I've gotten this one notebook from a 4chan user to work for me on the free tier. It's VERY cumbersome to get working, but it does work. All I changed when I ran it was to not use Google Drive, and instead get the model from somebody who mirrored the model on Huggingface (Brave soul, but the model got flagged and is probably gonna vanish from there). It splits the model like I mentioned, so again, maybe if somebody could get it working with a TPU, and split the models like this notebook does, then maybe the higher parameter models could be workable without needing a Colab Pro subscription.

Daviljoe193 avatar Mar 06 '23 11:03 Daviljoe193

I was able to run the model on Colab Pro. It took 27gb RAM for me.
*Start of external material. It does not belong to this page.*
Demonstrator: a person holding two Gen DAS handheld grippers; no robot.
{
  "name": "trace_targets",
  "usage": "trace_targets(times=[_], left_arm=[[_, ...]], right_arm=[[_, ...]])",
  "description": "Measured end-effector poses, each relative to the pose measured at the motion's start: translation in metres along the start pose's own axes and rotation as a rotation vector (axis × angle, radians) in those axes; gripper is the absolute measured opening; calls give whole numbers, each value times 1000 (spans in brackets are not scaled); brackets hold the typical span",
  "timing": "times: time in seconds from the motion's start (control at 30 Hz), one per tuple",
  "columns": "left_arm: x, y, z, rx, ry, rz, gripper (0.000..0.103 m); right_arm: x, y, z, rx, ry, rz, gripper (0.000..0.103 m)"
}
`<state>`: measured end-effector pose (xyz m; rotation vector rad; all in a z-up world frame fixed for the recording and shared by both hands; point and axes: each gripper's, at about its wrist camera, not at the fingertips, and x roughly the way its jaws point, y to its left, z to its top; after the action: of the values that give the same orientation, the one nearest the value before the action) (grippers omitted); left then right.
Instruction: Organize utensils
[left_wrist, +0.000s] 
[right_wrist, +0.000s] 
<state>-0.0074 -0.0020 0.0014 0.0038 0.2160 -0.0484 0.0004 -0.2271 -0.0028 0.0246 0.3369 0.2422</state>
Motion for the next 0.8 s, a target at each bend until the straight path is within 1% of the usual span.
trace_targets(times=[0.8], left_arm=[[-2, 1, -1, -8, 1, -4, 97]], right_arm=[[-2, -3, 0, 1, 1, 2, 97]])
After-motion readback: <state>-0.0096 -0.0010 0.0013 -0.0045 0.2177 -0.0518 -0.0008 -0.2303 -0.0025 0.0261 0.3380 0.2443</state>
For this recommend you to switch on TPU (there are 35gb RAM). And add "low_cpu_mem_usage = True" in "from_pretrained".

usmanovaa avatar Mar 22 '23 14:03 usmanovaa

Interested to see if anyone is able to run on google colab. Seems like 16 GB should be enough and is granted often for colab free. Not sure if Colab Pro should do anything better, but if anyone is able to, advice would be much appreciated.
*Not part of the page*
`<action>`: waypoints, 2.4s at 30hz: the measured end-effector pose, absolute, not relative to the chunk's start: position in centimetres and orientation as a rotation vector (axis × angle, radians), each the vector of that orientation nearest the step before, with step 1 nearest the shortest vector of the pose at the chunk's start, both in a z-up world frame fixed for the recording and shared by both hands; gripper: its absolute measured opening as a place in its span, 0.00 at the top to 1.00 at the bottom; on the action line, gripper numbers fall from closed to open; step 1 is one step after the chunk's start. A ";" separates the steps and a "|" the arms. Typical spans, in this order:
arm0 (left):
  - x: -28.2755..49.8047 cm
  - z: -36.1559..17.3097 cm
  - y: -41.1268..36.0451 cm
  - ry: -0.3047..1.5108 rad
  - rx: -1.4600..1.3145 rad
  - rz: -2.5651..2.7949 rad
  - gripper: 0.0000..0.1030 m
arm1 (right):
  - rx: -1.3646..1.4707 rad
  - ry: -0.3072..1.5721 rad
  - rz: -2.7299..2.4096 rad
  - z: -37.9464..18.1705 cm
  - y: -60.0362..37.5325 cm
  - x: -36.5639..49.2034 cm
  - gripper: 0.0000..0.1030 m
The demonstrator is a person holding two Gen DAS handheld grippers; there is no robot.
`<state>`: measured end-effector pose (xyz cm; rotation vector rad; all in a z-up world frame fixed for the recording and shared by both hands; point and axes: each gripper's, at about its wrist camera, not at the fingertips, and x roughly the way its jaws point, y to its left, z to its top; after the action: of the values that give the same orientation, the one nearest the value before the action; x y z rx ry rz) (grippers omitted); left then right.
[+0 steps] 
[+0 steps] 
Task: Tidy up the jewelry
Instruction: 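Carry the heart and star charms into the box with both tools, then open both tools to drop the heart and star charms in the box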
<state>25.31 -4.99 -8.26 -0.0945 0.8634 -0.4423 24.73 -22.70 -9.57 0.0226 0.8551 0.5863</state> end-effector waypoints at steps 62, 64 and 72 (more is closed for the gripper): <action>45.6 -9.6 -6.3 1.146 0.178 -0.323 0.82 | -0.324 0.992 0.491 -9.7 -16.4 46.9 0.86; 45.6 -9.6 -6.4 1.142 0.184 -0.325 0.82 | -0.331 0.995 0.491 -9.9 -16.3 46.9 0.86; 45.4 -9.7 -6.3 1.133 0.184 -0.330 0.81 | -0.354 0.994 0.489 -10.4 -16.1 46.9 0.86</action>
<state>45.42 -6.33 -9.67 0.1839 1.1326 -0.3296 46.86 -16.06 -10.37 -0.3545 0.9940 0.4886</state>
i was able to run it in normal colab but it is horribly slow because the model is linked to g drive can anyone help me make the loading times and the time the model takes to type out the response faster?
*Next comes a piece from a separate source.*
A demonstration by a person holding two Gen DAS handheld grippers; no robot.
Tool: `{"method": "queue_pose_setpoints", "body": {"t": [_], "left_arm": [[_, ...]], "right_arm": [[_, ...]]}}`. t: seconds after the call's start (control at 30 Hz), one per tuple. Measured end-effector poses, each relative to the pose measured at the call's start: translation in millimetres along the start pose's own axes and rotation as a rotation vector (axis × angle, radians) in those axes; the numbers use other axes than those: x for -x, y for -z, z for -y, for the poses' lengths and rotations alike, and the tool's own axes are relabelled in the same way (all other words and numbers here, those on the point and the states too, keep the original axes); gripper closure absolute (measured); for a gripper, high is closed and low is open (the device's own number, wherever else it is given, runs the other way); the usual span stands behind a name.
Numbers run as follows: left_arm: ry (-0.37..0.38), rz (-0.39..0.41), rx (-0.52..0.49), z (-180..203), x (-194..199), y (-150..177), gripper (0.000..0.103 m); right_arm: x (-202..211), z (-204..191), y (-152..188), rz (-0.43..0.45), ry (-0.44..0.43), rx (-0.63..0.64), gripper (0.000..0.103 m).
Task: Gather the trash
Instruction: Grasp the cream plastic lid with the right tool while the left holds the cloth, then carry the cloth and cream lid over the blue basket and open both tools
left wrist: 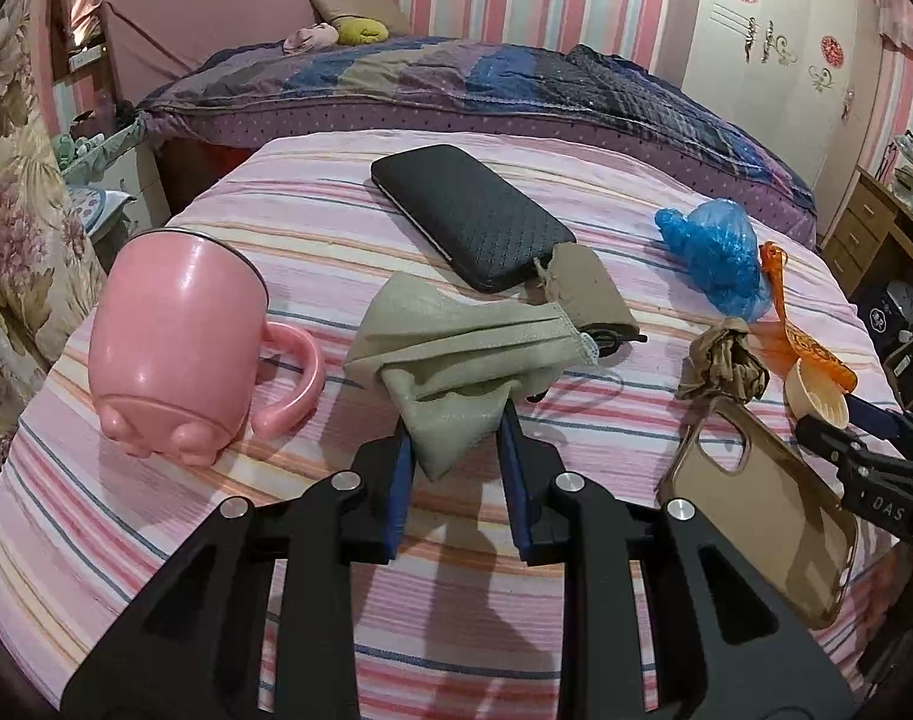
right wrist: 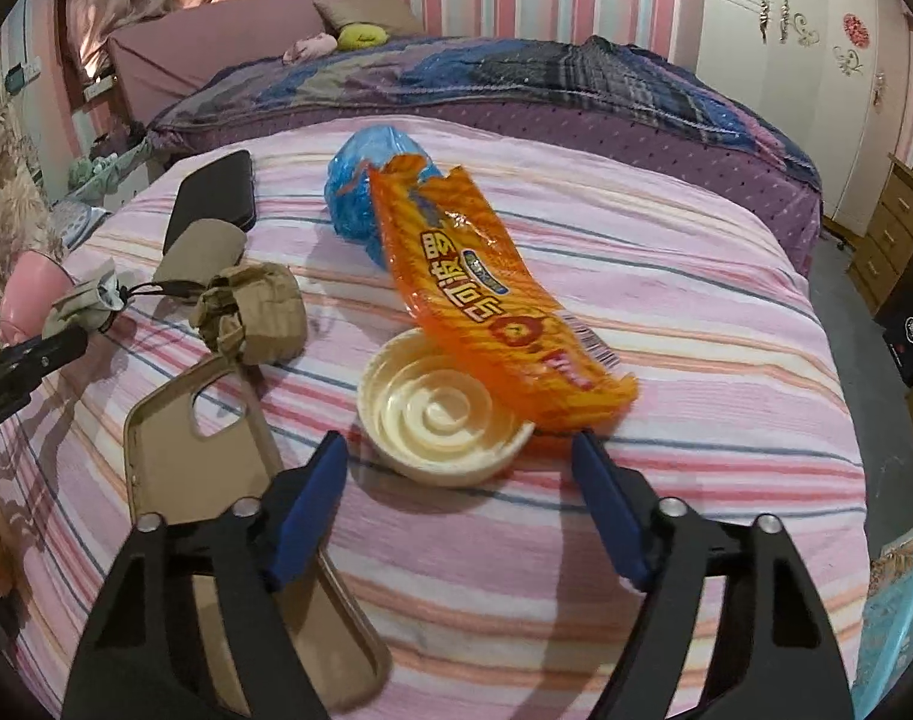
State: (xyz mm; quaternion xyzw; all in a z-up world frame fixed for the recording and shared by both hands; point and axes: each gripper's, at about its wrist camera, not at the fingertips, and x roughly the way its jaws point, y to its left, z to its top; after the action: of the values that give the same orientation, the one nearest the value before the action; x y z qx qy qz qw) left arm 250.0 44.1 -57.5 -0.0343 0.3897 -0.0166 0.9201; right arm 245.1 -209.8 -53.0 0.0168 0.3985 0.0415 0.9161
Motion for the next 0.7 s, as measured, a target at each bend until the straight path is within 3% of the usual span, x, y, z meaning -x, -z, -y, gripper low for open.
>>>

link to code or commands becasue it is a linux environment -- https://colab.research.google.com/drive/1otfwOihFBtNznj7ZXqiUJV_OXPm_BnN3?usp=sharing

zeeboi9 avatar May 07 '23 15:05 zeeboi9

I am writing this a few months later, but its easy to run the model if you use llama cpp and a quantized version of the model. You can even run a model over 30b if you did. You don't even need colab. On my phone, its possible to run a 3b model and it outputs 1 token or half per second which is slow but pretty surprising its working on my phone!

johnwick123f avatar Jul 13 '23 17:07 johnwick123f

I am writing this a few months later, but its easy to run the model if you use llama cpp and a quantized version of the model. You can even run a model over 30b if you did. You don't even need colab. On my phone, its possible to run a 3b model and it outputs 1 token or half per second which is slow but pretty surprising its working on my phone!

I'm doing some edge computing research, mind if i ask how do you run it on the phone?

liushiyi1994 avatar Jul 21 '23 15:07 liushiyi1994

I am writing this a few months later, but its easy to run the model if you use llama cpp and a quantized version of the model. You can even run a model over 30b if you did. You don't even need colab. On my phone, its possible to run a 3b model and it outputs 1 token or half per second which is slow but pretty surprising its working on my phone!

I'm doing some edge computing research, mind if i ask how do you run it on the phone?

llama.cpp supports Android. Ref: https://github.com/ggerganov/llama.cpp#android

windmaple avatar Aug 08 '23 02:08 windmaple